Graham could have done better by pointing out that prigs have emerged from both sides of the spectrum. Some examples:
Graham rightly calls out DEI statements as wokegressive loyalty tests, but overlooks the wokeservative's loyalty test: Did Donald Trump win the 2020 election? The only difference is the right's test is oral, not written. Points for efficiency.
He correctly calls out wokegressives for censoring writers and scientists but doesn't address wokeservative's efforts to pull books from library shelves, boycott retailers, or censor classroom curricula that don't align with its own ideology - often based on Christian beliefs.
He accurately points out the danger of prig mobs becoming aligned on an ideology but doesn't mention Project 2025, the self-proclaimed wokeservative manifesto and political blueprint for the current administration that rallies its troops around the same themes as the wokegressive movement:
Theme 1: You are victims of an oppressive system, rigged against you, and run by powerful elites.
"America’s corporate and political elites do not believe in the ideals to which our nation is dedicated...Instead, they believe in a kind of 21st century Wilsonian order in which the “enlightened,” highly educated managerial elite runs things rather than the humble, patriotic working families who make up the majority of what the elites contemptuously call “fly-over country."
Theme 2: We who hold the truth must become socially and politically active to first destroy the system, then rebuild it to bring it in line with how we think it should work.
"Our goal is to assemble an army of aligned, vetted, trained, and prepared conservatives
to go to work on Day One to deconstruct the Administrative State."
Wokeservatives, like wokegressives, define truth, claim ownership of the only acceptable values, then prescribe consequences for the heretics. Consider this excerpt:
"Pornography should be outlawed. The people who produce and distribute it should be imprisoned. Educators and public librarians who purvey it should be classed as registered sex offenders. And telecommunications and technology firms that facilitate its spread should be shuttered."

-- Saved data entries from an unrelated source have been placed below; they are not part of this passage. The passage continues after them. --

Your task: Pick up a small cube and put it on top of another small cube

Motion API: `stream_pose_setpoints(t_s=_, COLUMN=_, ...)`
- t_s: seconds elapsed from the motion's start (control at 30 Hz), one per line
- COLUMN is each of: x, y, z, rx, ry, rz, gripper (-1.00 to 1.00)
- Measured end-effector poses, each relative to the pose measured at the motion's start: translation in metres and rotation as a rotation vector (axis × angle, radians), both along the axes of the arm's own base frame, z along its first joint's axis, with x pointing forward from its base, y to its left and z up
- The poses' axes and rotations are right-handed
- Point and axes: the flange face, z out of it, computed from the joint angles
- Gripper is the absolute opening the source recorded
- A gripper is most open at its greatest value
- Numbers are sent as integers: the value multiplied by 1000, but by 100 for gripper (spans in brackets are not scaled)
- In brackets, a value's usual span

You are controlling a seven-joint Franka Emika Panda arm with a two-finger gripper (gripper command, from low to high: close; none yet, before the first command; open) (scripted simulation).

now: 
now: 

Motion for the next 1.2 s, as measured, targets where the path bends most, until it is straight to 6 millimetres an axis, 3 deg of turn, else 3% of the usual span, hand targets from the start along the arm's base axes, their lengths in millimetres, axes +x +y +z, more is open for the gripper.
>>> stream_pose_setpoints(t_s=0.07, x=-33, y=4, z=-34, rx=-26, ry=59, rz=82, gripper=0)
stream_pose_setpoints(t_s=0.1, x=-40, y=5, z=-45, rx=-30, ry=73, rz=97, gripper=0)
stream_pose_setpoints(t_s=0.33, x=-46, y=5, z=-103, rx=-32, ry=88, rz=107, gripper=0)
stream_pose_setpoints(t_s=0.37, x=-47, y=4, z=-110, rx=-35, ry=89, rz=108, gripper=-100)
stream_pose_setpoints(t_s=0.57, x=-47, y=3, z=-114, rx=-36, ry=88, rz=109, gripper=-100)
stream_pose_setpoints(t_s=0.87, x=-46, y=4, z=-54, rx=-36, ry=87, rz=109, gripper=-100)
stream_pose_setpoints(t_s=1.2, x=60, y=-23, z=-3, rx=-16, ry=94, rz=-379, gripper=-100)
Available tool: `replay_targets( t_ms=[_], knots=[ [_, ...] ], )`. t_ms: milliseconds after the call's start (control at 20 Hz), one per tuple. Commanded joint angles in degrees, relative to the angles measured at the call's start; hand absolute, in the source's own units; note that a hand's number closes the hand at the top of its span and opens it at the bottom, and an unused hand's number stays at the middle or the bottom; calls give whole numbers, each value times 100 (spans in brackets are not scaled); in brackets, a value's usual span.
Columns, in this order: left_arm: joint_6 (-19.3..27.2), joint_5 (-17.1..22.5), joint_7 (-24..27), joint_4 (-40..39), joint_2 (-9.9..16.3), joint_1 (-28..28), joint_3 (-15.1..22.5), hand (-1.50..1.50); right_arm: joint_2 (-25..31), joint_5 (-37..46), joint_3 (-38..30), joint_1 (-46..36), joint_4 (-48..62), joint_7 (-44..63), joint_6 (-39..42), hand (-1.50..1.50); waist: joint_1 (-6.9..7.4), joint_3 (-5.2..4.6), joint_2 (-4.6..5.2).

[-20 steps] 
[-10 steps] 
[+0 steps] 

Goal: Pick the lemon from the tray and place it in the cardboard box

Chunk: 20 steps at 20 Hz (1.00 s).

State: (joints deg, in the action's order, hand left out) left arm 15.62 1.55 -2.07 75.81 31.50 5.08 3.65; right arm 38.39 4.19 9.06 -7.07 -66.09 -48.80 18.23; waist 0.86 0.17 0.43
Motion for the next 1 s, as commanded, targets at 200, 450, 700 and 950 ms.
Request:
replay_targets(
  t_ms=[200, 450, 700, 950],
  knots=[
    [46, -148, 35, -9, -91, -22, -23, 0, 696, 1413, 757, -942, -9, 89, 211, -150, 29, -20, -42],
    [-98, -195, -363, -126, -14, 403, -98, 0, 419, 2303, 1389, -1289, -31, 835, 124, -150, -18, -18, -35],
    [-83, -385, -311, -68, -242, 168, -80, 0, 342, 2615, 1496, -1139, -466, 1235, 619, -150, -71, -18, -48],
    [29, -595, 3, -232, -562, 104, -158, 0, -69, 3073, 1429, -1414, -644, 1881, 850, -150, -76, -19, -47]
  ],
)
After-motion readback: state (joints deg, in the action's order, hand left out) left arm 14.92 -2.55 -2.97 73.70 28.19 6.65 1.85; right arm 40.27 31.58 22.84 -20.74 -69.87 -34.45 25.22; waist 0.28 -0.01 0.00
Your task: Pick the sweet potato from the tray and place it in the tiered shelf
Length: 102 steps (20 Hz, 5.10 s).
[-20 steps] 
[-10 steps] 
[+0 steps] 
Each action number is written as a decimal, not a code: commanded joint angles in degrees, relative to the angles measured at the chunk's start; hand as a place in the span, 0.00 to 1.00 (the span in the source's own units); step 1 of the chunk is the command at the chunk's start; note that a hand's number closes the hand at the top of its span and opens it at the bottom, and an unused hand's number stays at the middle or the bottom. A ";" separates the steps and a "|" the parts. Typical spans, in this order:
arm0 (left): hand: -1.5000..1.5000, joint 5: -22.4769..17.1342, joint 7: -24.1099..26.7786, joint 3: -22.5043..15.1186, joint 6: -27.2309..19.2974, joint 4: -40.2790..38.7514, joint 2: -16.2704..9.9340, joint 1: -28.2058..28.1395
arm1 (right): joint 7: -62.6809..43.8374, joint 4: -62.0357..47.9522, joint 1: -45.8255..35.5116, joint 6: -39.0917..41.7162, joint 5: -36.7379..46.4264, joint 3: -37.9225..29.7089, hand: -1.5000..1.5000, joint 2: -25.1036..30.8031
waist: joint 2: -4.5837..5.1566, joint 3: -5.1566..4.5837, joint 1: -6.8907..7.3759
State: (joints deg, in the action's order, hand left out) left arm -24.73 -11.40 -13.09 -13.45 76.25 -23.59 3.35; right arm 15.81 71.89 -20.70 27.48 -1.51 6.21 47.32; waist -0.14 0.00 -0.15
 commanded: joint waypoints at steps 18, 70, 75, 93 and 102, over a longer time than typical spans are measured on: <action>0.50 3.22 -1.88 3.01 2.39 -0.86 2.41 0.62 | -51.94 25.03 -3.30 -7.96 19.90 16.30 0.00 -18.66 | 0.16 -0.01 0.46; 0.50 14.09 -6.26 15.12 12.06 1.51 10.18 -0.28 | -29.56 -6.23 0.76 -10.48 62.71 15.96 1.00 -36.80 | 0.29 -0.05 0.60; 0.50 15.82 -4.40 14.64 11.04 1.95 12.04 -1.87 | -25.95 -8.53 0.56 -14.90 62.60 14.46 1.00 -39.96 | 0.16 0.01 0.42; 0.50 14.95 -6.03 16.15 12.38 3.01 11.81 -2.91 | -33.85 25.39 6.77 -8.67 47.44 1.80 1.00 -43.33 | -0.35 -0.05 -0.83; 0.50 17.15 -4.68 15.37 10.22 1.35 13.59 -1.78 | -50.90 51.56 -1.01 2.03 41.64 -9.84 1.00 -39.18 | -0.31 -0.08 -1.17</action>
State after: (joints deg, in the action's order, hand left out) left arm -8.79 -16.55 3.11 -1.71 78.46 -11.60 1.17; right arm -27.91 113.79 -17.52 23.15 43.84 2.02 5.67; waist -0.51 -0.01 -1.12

Regardless of your thoughts about porn (I'm not a fan), that's some next-level cancelation. Wokegressives block your presentation, cancel your professorship, and shame you off social media. Wokeservatives throw you in jail, legally label you for life, and close your business.
Graham's intentions are good, but he's mistaken to present wokeness as only a wokegressive problem. He’s even more mistaken to assume that wokeness is now in check since wokegressives have been put in their place.
Although Graham is correct to encourage us to be vigilant in spotting and stopping the next wave of wokeness, his remaining blinder keeps him from seeing that that ship has already sailed, and this time it's turning right.
In a hyper polarized world, fueled by identity politics and algorithm-driven outrage, it's important to remember that blinders - ours and everyone else's - come in sets. Removing half the set allows you to solve only half the problem. Best to remove the whole set and solve the whole prig problem.